Given data:
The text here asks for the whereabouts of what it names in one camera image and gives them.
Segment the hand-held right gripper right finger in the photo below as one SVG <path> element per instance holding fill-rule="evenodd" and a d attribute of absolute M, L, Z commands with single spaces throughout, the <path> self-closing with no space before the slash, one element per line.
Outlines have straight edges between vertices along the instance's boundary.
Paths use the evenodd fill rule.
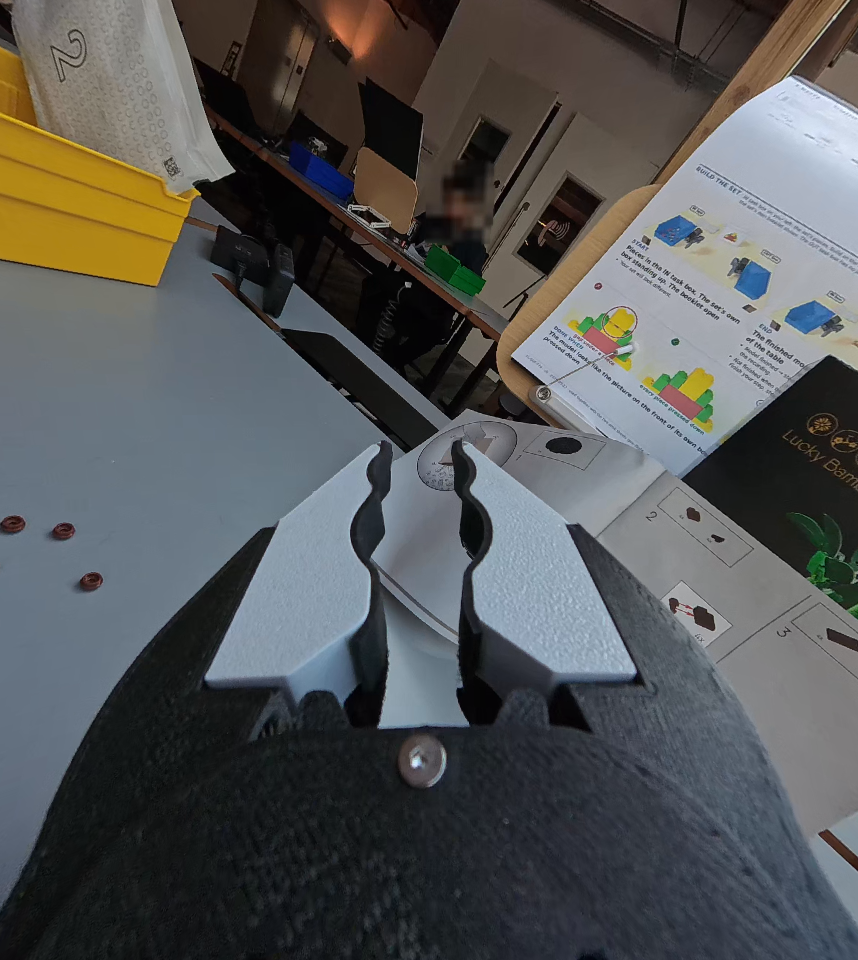
<path fill-rule="evenodd" d="M 584 534 L 467 441 L 453 443 L 459 539 L 459 703 L 631 684 L 637 667 L 579 551 Z"/>

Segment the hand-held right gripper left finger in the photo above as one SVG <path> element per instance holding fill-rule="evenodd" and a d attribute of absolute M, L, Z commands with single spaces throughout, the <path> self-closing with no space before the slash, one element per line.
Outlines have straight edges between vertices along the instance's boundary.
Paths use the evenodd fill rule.
<path fill-rule="evenodd" d="M 371 445 L 271 529 L 208 667 L 209 687 L 275 688 L 291 707 L 328 692 L 353 726 L 379 725 L 387 625 L 372 557 L 390 474 L 391 443 Z"/>

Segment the yellow plastic bin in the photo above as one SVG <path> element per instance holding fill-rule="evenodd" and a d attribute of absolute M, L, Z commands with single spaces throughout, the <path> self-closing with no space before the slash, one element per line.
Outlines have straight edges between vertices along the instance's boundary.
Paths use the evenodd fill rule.
<path fill-rule="evenodd" d="M 38 127 L 0 47 L 0 259 L 156 286 L 197 196 Z"/>

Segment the grey instruction booklet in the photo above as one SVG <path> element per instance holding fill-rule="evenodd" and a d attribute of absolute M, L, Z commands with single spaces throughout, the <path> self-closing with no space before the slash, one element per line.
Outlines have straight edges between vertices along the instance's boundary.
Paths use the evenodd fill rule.
<path fill-rule="evenodd" d="M 858 812 L 858 621 L 634 447 L 460 414 L 392 465 L 374 561 L 397 599 L 458 641 L 457 440 L 596 537 L 707 650 L 807 834 Z"/>

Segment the black flat pad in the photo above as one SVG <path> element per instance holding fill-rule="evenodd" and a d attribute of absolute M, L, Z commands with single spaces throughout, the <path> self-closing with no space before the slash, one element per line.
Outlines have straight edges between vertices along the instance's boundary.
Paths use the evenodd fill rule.
<path fill-rule="evenodd" d="M 403 451 L 417 448 L 439 431 L 335 337 L 291 328 L 280 333 L 290 348 Z"/>

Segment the dark toy set box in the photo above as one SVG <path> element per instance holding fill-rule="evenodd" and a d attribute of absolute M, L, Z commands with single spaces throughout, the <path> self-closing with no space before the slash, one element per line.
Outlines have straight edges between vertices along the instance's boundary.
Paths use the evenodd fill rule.
<path fill-rule="evenodd" d="M 682 480 L 858 621 L 858 371 L 823 358 Z"/>

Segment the dark grey power bank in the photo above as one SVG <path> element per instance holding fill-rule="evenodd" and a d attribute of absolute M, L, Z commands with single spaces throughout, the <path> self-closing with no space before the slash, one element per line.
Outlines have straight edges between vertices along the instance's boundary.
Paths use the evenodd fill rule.
<path fill-rule="evenodd" d="M 268 317 L 278 320 L 287 305 L 294 286 L 295 273 L 292 250 L 276 242 L 267 261 L 267 279 L 263 285 L 263 309 Z"/>

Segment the wooden document stand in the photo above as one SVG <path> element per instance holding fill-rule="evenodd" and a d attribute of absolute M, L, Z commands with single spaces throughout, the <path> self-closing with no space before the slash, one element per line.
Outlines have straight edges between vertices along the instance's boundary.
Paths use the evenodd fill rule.
<path fill-rule="evenodd" d="M 554 428 L 562 426 L 550 414 L 540 412 L 529 399 L 531 388 L 538 385 L 537 380 L 513 360 L 512 354 L 618 241 L 659 189 L 659 184 L 633 189 L 606 210 L 598 222 L 570 246 L 566 258 L 503 331 L 497 348 L 497 370 L 507 390 L 531 410 L 531 414 L 523 417 L 525 421 L 536 423 L 540 420 Z"/>

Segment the green plastic bin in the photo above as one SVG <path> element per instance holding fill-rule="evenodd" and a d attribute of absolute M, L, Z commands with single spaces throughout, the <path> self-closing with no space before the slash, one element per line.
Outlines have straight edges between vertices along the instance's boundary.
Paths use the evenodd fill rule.
<path fill-rule="evenodd" d="M 485 279 L 481 275 L 437 244 L 429 247 L 424 266 L 430 274 L 471 297 L 480 294 L 485 286 Z"/>

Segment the black power adapter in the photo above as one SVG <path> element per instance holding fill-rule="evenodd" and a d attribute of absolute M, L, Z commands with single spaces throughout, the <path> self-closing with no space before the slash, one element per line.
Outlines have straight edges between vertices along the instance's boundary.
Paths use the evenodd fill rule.
<path fill-rule="evenodd" d="M 217 227 L 210 261 L 230 272 L 237 290 L 244 281 L 266 287 L 270 280 L 267 248 L 255 238 L 229 226 Z"/>

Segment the printed instruction sheet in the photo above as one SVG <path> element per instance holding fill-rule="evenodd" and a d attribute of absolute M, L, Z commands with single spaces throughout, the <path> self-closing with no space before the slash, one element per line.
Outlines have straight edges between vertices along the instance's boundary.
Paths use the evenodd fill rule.
<path fill-rule="evenodd" d="M 512 359 L 687 473 L 805 370 L 858 371 L 858 109 L 787 78 L 661 186 Z"/>

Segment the wooden board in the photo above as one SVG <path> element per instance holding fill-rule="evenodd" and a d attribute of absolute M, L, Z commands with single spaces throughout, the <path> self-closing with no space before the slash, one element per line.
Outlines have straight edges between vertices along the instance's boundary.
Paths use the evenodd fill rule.
<path fill-rule="evenodd" d="M 408 234 L 418 200 L 416 182 L 374 150 L 363 147 L 356 157 L 356 204 L 374 210 L 397 234 Z"/>

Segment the blue plastic bin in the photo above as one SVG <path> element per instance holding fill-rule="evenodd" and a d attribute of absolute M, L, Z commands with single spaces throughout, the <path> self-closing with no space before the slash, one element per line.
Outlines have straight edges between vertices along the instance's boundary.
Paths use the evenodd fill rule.
<path fill-rule="evenodd" d="M 354 183 L 341 174 L 337 167 L 313 153 L 308 147 L 293 141 L 290 144 L 291 168 L 318 188 L 332 194 L 341 203 L 353 196 Z"/>

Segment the black panel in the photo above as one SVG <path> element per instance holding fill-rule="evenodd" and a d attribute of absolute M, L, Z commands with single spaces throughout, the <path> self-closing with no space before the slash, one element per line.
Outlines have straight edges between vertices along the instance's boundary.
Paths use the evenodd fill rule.
<path fill-rule="evenodd" d="M 363 146 L 411 180 L 418 178 L 423 116 L 366 78 L 359 84 L 363 112 Z"/>

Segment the white paper bag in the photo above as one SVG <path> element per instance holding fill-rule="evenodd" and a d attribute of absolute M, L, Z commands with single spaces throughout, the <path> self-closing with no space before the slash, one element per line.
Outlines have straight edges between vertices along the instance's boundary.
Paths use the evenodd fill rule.
<path fill-rule="evenodd" d="M 230 176 L 170 1 L 15 1 L 39 125 L 181 194 Z"/>

Requirement: Would you set down the records exactly, with no pictures included?

Written response:
The text here asks for the whereabouts of what it names in one camera image and gives them.
Segment the hand-held right gripper right finger in the photo below as one SVG <path> element per instance holding fill-rule="evenodd" and a d attribute of absolute M, L, Z commands with single spaces throughout, the <path> self-closing with no space before the slash, one element per line.
Outlines have straight edges between vertices along the instance's boundary.
Paths use the evenodd fill rule.
<path fill-rule="evenodd" d="M 584 534 L 467 441 L 453 443 L 459 539 L 459 703 L 631 684 L 637 667 L 579 551 Z"/>

Segment the hand-held right gripper left finger in the photo above as one SVG <path> element per instance holding fill-rule="evenodd" and a d attribute of absolute M, L, Z commands with single spaces throughout, the <path> self-closing with no space before the slash, one element per line.
Outlines have straight edges between vertices along the instance's boundary.
Paths use the evenodd fill rule.
<path fill-rule="evenodd" d="M 371 445 L 271 529 L 208 667 L 209 687 L 275 688 L 291 707 L 328 692 L 353 726 L 379 725 L 387 625 L 372 557 L 390 474 L 391 443 Z"/>

Segment the yellow plastic bin in the photo above as one SVG <path> element per instance holding fill-rule="evenodd" and a d attribute of absolute M, L, Z commands with single spaces throughout, the <path> self-closing with no space before the slash, one element per line.
Outlines have straight edges between vertices along the instance's boundary.
Paths use the evenodd fill rule.
<path fill-rule="evenodd" d="M 38 127 L 0 47 L 0 259 L 156 286 L 197 196 Z"/>

Segment the grey instruction booklet in the photo above as one SVG <path> element per instance holding fill-rule="evenodd" and a d attribute of absolute M, L, Z commands with single spaces throughout, the <path> self-closing with no space before the slash, one element per line.
Outlines have straight edges between vertices along the instance's boundary.
Paths use the evenodd fill rule.
<path fill-rule="evenodd" d="M 858 812 L 858 621 L 634 447 L 460 414 L 392 465 L 374 561 L 397 599 L 458 641 L 457 440 L 596 537 L 707 650 L 807 834 Z"/>

Segment the black flat pad in the photo above as one SVG <path> element per instance holding fill-rule="evenodd" and a d attribute of absolute M, L, Z commands with single spaces throughout, the <path> self-closing with no space before the slash, one element per line.
Outlines have straight edges between vertices along the instance's boundary.
Paths use the evenodd fill rule.
<path fill-rule="evenodd" d="M 403 451 L 417 448 L 439 431 L 335 337 L 291 328 L 280 333 L 290 348 Z"/>

Segment the dark toy set box in the photo above as one SVG <path> element per instance holding fill-rule="evenodd" and a d attribute of absolute M, L, Z commands with single spaces throughout, the <path> self-closing with no space before the slash, one element per line.
Outlines have straight edges between vertices along the instance's boundary.
Paths use the evenodd fill rule.
<path fill-rule="evenodd" d="M 682 480 L 858 621 L 858 371 L 823 358 Z"/>

Segment the dark grey power bank in the photo above as one SVG <path> element per instance holding fill-rule="evenodd" and a d attribute of absolute M, L, Z commands with single spaces throughout, the <path> self-closing with no space before the slash, one element per line.
Outlines have straight edges between vertices along the instance's boundary.
Paths use the evenodd fill rule.
<path fill-rule="evenodd" d="M 268 317 L 278 320 L 287 305 L 294 286 L 295 273 L 292 250 L 276 242 L 267 261 L 267 279 L 263 285 L 263 309 Z"/>

Segment the wooden document stand in the photo above as one SVG <path> element per instance holding fill-rule="evenodd" and a d attribute of absolute M, L, Z commands with single spaces throughout, the <path> self-closing with no space before the slash, one element per line.
Outlines have straight edges between vertices along the instance's boundary.
Paths use the evenodd fill rule.
<path fill-rule="evenodd" d="M 554 428 L 562 426 L 550 414 L 540 412 L 529 399 L 531 388 L 538 385 L 537 380 L 513 360 L 512 354 L 618 241 L 659 189 L 659 184 L 633 189 L 606 210 L 598 222 L 570 246 L 566 258 L 503 331 L 497 348 L 497 370 L 507 390 L 531 410 L 531 414 L 523 417 L 525 421 L 536 423 L 540 420 Z"/>

Segment the green plastic bin in the photo above as one SVG <path> element per instance holding fill-rule="evenodd" and a d attribute of absolute M, L, Z commands with single spaces throughout, the <path> self-closing with no space before the slash, one element per line.
Outlines have straight edges between vertices along the instance's boundary.
Paths use the evenodd fill rule.
<path fill-rule="evenodd" d="M 485 279 L 481 275 L 437 244 L 429 247 L 424 266 L 430 274 L 471 297 L 480 294 L 485 286 Z"/>

Segment the black power adapter in the photo above as one SVG <path> element per instance holding fill-rule="evenodd" and a d attribute of absolute M, L, Z commands with single spaces throughout, the <path> self-closing with no space before the slash, one element per line.
Outlines have straight edges between vertices along the instance's boundary.
Paths use the evenodd fill rule.
<path fill-rule="evenodd" d="M 217 227 L 210 261 L 230 272 L 237 290 L 244 281 L 266 287 L 270 280 L 267 248 L 255 238 L 229 226 Z"/>

Segment the printed instruction sheet in the photo above as one SVG <path> element per instance holding fill-rule="evenodd" and a d attribute of absolute M, L, Z commands with single spaces throughout, the <path> self-closing with no space before the slash, one element per line.
Outlines have straight edges between vertices along the instance's boundary.
Paths use the evenodd fill rule.
<path fill-rule="evenodd" d="M 512 359 L 687 473 L 805 370 L 858 371 L 858 109 L 787 78 L 661 186 Z"/>

Segment the wooden board in the photo above as one SVG <path> element per instance holding fill-rule="evenodd" and a d attribute of absolute M, L, Z commands with single spaces throughout, the <path> self-closing with no space before the slash, one element per line.
Outlines have straight edges between vertices along the instance's boundary.
Paths use the evenodd fill rule.
<path fill-rule="evenodd" d="M 408 234 L 418 200 L 416 182 L 374 150 L 363 147 L 356 157 L 356 204 L 374 210 L 397 234 Z"/>

Segment the blue plastic bin in the photo above as one SVG <path> element per instance holding fill-rule="evenodd" and a d attribute of absolute M, L, Z commands with single spaces throughout, the <path> self-closing with no space before the slash, one element per line.
Outlines have straight edges between vertices along the instance's boundary.
Paths use the evenodd fill rule.
<path fill-rule="evenodd" d="M 354 183 L 341 174 L 337 167 L 313 153 L 308 147 L 293 141 L 290 144 L 291 168 L 318 188 L 332 194 L 341 203 L 353 196 Z"/>

Segment the black panel in the photo above as one SVG <path> element per instance holding fill-rule="evenodd" and a d attribute of absolute M, L, Z commands with single spaces throughout, the <path> self-closing with no space before the slash, one element per line.
Outlines have straight edges between vertices along the instance's boundary.
Paths use the evenodd fill rule.
<path fill-rule="evenodd" d="M 363 146 L 411 180 L 418 178 L 423 116 L 366 78 L 359 84 L 363 112 Z"/>

Segment the white paper bag in the photo above as one SVG <path> element per instance holding fill-rule="evenodd" and a d attribute of absolute M, L, Z commands with single spaces throughout, the <path> self-closing with no space before the slash, one element per line.
Outlines have straight edges between vertices along the instance's boundary.
Paths use the evenodd fill rule.
<path fill-rule="evenodd" d="M 230 176 L 170 1 L 15 1 L 39 125 L 181 194 Z"/>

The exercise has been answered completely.